Aggregators

Aggregators are metrics that can be aggregated. They are often stored as numbers (integers or floats) but can also be stored as complex objects like HyperLogLog sketches or approximate histogram sketches.

Aggregator Types

Wizz-Vis supports all of these types of aggregators:

  • longSum
  • doubleSum
  • hyperUnique
  • approxHistogramFold
  • thetaSketch
  • stringFirstFold
  • stringLastFold

longSum / doubleSum

Computes the sum of values as a 64-bit, signed integer and floating point respectively.

hyperUnique

Uses HyperLogLog to compute the estimated cardinality of a dimension.

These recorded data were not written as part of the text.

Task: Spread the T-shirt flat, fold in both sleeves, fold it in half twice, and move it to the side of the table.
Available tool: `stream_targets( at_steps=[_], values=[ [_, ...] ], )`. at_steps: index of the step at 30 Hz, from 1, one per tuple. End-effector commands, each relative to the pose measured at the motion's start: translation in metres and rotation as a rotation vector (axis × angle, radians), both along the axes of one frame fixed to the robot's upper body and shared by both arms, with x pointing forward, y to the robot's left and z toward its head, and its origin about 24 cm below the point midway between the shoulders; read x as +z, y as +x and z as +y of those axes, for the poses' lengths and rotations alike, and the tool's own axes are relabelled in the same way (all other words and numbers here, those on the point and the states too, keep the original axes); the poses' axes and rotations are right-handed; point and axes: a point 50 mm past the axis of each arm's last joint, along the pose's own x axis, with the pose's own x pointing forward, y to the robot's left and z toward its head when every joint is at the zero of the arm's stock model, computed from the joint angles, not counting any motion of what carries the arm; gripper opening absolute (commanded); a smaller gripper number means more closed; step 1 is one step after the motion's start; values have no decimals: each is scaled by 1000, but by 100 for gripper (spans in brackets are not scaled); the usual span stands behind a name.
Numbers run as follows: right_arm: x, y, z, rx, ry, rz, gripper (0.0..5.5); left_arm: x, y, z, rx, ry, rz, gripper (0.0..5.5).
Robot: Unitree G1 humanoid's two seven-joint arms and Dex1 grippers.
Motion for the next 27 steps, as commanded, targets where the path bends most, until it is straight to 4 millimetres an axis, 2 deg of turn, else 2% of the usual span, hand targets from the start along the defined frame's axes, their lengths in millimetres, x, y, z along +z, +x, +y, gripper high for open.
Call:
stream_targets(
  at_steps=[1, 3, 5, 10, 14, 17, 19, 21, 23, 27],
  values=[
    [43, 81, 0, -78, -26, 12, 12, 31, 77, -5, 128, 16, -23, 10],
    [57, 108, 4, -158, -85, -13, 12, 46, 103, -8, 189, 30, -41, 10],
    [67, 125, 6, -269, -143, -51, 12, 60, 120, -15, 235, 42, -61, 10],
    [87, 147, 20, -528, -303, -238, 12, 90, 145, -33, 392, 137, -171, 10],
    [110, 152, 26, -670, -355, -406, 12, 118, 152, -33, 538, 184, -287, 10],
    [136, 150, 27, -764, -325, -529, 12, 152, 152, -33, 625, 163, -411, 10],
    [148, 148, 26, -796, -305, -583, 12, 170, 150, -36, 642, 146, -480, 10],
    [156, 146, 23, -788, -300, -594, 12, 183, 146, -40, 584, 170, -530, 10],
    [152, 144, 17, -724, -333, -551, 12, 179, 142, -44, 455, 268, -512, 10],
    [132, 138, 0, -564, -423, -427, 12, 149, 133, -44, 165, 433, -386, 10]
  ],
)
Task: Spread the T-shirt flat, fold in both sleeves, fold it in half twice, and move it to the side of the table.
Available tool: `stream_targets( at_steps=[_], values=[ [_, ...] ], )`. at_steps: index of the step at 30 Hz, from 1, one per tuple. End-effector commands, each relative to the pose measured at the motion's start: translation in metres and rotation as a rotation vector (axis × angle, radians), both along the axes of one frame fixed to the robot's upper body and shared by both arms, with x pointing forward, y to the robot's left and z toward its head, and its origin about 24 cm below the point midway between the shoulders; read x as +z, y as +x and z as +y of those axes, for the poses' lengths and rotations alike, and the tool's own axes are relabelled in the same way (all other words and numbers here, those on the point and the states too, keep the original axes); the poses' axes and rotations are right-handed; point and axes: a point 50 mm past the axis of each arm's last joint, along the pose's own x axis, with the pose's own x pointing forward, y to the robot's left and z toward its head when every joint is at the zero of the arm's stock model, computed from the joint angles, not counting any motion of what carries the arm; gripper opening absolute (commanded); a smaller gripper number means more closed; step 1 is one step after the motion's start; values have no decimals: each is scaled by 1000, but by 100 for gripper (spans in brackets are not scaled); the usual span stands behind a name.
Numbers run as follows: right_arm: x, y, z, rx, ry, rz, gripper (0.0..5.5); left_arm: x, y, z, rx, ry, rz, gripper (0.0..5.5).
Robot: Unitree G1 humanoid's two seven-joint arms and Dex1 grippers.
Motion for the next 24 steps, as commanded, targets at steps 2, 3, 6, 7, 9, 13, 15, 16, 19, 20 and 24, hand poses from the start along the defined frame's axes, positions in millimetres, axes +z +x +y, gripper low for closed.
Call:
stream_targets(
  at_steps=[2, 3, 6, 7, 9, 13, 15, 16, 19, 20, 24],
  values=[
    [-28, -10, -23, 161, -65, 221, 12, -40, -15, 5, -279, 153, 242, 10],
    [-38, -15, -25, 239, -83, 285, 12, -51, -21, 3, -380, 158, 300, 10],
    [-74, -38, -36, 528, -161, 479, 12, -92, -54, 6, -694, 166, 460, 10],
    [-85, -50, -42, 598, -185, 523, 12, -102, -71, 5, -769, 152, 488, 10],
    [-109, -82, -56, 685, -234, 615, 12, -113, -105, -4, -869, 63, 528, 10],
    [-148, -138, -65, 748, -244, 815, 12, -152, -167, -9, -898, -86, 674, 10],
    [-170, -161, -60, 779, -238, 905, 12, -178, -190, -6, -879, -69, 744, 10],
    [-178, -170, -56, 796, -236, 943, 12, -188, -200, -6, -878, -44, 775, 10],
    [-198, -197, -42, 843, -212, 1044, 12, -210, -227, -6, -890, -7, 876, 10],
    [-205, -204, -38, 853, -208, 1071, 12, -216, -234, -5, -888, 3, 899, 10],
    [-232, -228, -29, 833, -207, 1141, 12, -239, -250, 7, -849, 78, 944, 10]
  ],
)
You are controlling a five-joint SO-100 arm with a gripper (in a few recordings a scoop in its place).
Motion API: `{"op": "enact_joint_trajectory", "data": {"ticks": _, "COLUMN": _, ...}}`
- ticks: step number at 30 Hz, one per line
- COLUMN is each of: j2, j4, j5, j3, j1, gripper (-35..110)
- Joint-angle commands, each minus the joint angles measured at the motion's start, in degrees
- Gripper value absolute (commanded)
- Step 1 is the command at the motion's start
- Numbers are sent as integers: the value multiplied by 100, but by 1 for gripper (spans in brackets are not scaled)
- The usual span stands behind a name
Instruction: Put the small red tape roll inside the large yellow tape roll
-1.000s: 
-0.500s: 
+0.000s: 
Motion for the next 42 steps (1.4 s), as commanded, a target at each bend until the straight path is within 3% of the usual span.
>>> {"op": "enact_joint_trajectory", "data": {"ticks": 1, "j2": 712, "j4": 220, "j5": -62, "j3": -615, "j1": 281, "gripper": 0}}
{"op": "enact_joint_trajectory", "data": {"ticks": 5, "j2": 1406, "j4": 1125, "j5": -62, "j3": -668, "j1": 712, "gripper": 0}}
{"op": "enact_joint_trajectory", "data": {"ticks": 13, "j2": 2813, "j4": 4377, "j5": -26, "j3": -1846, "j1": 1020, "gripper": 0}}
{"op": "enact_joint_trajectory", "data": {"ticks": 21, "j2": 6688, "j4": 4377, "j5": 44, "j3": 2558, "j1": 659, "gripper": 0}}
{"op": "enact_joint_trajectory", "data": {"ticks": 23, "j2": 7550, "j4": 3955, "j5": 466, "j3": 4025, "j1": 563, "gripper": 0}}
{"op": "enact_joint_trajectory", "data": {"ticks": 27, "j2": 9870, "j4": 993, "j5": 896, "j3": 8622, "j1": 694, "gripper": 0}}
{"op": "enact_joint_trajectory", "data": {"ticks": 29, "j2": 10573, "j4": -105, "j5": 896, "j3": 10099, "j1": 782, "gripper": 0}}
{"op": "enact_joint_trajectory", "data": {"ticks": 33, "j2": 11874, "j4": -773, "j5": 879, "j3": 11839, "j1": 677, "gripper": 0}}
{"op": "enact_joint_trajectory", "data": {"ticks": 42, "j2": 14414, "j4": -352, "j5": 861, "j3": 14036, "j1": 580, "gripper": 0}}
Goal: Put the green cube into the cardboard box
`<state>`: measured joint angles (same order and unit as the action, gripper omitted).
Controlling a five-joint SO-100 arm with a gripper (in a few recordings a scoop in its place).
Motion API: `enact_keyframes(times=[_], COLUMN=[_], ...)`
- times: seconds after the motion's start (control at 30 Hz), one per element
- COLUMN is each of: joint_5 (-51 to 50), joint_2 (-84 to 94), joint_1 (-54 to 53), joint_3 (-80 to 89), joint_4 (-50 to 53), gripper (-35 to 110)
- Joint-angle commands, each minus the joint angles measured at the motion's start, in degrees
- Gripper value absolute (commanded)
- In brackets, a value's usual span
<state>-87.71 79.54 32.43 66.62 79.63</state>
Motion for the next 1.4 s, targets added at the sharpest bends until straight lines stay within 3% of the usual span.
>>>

The HyperLogLog algorithm generates decimal estimates with some error. At Wizz-Vis, we round the result but, even with rounding, the cardinality is still an estimate.

approxHistogramFold

Represent the frequency distribution of a metric. It can be configured the number of buckets to be represented and also the breaks of that buckets.

More Info

Note: The approxHistogramFold aggregator can be used only with the Histogram widget, that is fully customized to get all the performance out of this aggregator.

thetaSketch

A theta sketch object can be thought of as a Set data structure. At query time, sketches are read and aggregated (set unioned) together. In the end, by default, you receive the estimate of the number of unique entries in the sketch object. Also, you can use post aggregators to do union, intersection or difference on sketch columns in the same row.

More Info

stringFirstFold / stringLastFold

Computes the metric value with the minimum/maximum timestamp or null if no row exist.

Post Aggregators

Various aggregators can be combined between them and make operations, resulting in a new metric.

The available operators are:

  • +
  • -
  • *
  • /

Post aggregators also can be used with thetaSketch aggregators. In that case, the operators allowed are:

  • UNION
  • INTERSECT
  • NOT

More Info

Filtered Aggregators

A filtered aggregator wraps any given aggregator, but only aggregates the values for which the given dimension filter matches.

Note: If only the filtered results are required, consider putting the filter on the query itself, which will be much faster since it does not require scanning all the data.